**Your task**
Restate the data that follows exactly as it stands, beginning with the first line and ending with the line that contains "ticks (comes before".

**Input data**
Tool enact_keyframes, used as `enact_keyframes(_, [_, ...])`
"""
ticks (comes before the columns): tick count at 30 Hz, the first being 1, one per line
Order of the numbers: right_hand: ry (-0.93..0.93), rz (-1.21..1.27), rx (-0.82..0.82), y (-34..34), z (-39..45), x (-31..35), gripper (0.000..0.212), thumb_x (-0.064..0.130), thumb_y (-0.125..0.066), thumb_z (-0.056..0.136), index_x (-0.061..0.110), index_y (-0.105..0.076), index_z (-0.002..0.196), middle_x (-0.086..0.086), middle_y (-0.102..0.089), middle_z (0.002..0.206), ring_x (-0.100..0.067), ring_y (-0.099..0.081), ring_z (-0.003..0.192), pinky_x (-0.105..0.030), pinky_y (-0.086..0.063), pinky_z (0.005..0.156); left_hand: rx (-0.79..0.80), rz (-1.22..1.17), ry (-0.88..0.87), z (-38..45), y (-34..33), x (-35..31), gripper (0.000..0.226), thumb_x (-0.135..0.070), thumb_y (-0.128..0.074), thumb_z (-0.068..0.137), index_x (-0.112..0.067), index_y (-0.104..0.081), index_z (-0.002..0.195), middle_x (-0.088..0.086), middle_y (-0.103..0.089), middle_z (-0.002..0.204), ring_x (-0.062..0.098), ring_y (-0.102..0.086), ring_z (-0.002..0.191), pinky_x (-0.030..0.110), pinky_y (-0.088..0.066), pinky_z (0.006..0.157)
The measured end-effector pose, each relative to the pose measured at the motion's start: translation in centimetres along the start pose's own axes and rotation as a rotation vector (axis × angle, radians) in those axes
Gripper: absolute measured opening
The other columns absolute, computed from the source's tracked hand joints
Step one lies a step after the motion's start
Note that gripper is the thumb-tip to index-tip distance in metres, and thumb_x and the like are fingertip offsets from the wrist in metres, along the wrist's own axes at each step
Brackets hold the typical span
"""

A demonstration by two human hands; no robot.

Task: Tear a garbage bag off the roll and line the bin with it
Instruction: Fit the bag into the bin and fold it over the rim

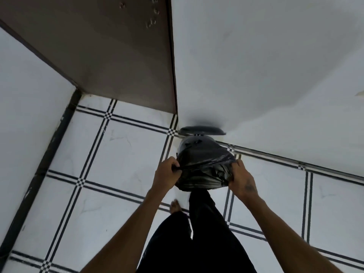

**Answer to this problem**
Tool enact_keyframes, used as `enact_keyframes(_, [_, ...])`
"""
ticks (comes before the columns): tick count at 30 Hz, the first being 1, one per line

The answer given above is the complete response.